▸ **What the task requires**:
Until the line containing "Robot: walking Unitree" has been reproduced, keep reproducing each line of the material below exactly, starting with the first.

------ Recorded data

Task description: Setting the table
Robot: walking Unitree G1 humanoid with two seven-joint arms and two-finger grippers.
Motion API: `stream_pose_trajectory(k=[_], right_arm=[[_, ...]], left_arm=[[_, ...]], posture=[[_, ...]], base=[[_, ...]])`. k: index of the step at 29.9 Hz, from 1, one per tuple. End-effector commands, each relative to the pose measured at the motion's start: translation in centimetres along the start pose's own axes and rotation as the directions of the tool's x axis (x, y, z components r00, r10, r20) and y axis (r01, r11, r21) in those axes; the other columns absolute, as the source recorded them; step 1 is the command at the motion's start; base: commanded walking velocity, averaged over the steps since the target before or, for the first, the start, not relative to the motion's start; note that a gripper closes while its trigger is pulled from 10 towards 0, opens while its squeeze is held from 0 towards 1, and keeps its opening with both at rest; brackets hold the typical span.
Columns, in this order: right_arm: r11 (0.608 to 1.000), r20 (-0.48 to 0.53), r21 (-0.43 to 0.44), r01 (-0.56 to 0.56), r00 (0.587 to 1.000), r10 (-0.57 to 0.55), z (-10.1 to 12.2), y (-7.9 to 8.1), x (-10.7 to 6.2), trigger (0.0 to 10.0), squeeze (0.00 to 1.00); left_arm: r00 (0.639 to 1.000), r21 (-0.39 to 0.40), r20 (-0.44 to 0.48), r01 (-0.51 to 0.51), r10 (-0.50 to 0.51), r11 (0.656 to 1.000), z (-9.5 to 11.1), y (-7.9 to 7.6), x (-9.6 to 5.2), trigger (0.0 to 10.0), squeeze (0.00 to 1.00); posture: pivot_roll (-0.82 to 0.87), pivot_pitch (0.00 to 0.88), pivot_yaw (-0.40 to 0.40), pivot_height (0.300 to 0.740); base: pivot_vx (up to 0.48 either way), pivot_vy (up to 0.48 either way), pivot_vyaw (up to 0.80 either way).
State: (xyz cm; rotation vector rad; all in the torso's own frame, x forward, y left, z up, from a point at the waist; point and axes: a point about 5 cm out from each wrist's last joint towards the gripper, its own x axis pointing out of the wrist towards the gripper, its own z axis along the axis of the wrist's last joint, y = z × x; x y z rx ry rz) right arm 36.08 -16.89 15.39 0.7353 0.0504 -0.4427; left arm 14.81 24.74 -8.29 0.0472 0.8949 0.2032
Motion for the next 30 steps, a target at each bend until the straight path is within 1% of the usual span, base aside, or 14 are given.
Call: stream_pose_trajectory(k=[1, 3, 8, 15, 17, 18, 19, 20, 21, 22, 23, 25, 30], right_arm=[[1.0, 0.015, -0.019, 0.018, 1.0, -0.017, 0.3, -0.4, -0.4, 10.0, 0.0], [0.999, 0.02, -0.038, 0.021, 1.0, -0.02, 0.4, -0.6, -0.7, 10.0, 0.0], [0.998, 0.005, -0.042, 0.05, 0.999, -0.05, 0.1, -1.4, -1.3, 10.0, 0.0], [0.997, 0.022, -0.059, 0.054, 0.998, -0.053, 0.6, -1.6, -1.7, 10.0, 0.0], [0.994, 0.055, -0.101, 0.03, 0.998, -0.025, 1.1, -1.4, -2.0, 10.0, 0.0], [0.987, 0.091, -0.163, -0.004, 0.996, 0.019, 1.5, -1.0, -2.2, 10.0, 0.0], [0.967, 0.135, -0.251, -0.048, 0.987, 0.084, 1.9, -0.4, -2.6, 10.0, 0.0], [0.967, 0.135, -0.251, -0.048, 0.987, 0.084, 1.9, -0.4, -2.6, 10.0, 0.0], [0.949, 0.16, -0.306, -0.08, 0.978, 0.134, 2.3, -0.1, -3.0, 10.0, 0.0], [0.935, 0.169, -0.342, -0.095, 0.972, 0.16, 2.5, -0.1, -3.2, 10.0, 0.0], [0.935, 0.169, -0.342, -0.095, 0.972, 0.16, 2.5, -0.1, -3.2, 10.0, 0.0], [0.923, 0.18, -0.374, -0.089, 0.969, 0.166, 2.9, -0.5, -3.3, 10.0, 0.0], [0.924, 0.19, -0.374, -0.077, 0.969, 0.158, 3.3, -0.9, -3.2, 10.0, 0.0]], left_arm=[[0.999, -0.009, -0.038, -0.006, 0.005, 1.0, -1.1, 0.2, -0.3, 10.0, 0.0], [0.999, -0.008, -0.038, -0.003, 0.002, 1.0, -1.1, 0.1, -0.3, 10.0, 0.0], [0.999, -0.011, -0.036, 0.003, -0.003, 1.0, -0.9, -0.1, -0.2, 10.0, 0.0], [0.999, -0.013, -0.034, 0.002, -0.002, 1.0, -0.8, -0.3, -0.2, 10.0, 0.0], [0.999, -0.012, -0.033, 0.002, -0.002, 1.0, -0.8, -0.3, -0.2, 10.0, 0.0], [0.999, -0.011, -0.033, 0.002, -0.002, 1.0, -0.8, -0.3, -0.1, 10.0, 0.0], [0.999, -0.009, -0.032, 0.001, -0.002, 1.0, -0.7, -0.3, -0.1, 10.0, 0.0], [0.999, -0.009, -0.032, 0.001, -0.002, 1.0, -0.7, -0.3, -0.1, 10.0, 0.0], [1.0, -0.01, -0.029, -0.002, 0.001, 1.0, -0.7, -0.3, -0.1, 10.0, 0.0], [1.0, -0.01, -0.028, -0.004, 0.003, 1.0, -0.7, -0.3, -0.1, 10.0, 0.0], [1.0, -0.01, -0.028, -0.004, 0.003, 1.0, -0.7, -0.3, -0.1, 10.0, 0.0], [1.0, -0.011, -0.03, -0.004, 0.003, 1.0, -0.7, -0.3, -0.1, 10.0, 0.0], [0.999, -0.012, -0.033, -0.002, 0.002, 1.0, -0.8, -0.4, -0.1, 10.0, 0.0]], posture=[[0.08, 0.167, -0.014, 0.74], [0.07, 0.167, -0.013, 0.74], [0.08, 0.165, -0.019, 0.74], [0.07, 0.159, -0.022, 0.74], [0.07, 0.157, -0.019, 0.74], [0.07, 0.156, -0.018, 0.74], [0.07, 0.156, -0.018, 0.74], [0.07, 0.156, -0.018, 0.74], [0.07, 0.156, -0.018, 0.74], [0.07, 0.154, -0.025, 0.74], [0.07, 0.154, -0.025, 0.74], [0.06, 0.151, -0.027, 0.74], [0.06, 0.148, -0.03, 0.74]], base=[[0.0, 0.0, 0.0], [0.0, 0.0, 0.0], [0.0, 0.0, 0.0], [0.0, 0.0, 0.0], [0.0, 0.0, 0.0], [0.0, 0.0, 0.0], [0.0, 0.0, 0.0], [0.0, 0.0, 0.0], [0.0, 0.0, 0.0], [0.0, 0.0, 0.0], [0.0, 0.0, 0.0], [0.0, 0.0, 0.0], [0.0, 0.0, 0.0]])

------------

▸ **Output below**:
Task description: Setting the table
Robot: walking Unitree G1 humanoid with two seven-joint arms and two-finger grippers.

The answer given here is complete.